Give the lines below again exactly, starting with the line that holds "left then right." and going on through the line that holds "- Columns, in".
* * *
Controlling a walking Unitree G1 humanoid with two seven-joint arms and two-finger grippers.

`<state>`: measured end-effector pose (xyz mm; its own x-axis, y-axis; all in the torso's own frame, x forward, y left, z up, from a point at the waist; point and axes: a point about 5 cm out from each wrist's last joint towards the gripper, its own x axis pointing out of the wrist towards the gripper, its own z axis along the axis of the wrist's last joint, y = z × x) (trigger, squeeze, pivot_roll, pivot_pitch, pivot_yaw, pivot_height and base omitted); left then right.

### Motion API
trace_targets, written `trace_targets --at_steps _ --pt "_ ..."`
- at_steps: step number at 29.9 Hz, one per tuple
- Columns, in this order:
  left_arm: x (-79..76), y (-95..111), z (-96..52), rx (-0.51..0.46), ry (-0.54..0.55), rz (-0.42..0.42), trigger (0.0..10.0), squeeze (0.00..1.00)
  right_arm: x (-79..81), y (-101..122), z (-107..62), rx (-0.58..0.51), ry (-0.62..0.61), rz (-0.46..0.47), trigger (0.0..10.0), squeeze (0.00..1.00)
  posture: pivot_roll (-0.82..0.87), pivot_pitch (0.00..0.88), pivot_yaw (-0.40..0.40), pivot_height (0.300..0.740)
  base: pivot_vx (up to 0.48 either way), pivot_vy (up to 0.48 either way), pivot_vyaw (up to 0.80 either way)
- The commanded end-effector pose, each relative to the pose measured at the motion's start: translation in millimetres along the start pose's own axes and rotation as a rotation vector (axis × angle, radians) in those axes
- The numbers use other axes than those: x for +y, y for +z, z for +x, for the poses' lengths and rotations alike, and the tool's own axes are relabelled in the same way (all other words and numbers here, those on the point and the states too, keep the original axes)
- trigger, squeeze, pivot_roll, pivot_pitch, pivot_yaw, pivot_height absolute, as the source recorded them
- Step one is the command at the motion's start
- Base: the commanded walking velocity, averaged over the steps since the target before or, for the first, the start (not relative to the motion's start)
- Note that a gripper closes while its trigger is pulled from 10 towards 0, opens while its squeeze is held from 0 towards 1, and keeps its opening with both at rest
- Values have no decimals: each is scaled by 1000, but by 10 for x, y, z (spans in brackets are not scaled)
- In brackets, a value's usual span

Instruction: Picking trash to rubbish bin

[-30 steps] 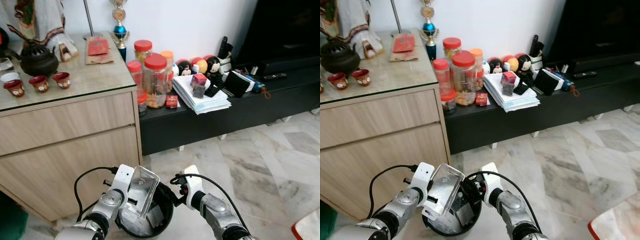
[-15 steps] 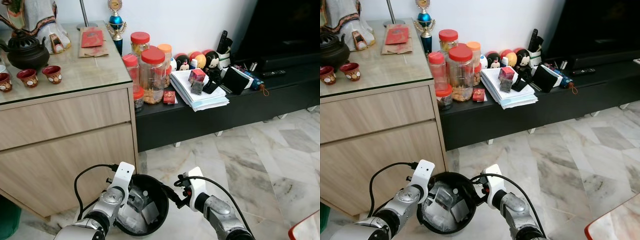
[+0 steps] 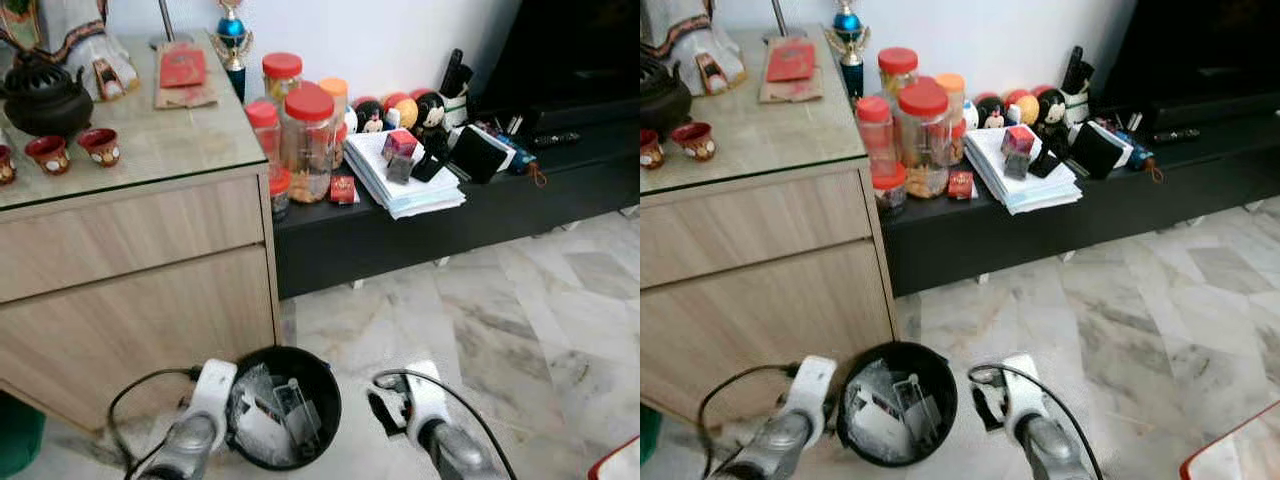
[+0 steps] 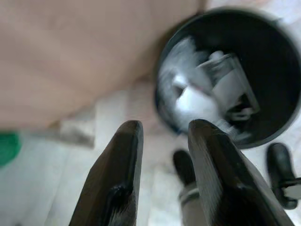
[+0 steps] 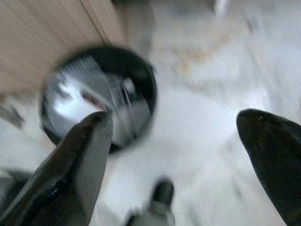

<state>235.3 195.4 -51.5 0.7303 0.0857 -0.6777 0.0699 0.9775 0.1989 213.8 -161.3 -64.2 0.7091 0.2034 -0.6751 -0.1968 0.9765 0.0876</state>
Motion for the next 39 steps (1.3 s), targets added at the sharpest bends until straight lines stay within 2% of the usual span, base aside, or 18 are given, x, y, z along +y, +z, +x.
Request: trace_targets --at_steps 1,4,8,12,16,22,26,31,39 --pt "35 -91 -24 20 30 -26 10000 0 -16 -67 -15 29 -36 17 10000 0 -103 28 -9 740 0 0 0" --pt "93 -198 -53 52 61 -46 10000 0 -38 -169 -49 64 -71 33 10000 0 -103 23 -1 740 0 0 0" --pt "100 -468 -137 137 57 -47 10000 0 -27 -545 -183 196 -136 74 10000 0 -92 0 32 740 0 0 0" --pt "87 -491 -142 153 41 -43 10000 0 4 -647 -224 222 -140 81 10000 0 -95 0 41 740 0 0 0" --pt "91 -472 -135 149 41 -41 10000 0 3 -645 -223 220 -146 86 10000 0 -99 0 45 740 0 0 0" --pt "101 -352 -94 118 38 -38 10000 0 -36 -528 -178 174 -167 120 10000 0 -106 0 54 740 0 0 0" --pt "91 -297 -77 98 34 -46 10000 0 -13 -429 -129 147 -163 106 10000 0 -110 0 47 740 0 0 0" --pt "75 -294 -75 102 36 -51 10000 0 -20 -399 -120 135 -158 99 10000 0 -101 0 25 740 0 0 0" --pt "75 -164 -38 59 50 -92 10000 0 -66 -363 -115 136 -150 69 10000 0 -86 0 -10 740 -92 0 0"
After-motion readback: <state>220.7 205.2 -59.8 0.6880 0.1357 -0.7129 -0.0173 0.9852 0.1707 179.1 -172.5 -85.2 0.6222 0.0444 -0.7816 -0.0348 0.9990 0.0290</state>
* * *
> **ANSWER TO THIS EXERCISE**:
`<state>`: measured end-effector pose (xyz mm; its own x-axis, y-axis; all in the torso's own frame, x forward, y left, z up, from a point at the waist; point and axes: a point about 5 cm out from each wrist's last joint towards the gripper, its own x axis pointing out of the wrist towards the gripper, its own z axis along the axis of the wrist's last joint, y = z × x) (trigger, squeeze, pivot_roll, pivot_pitch, pivot_yaw, pivot_height and base omitted); left then right.

### Motion API
trace_targets, written `trace_targets --at_steps _ --pt "_ ..."`
- at_steps: step number at 29.9 Hz, one per tuple
- Columns, in this order:

What the exercise asked for is complete.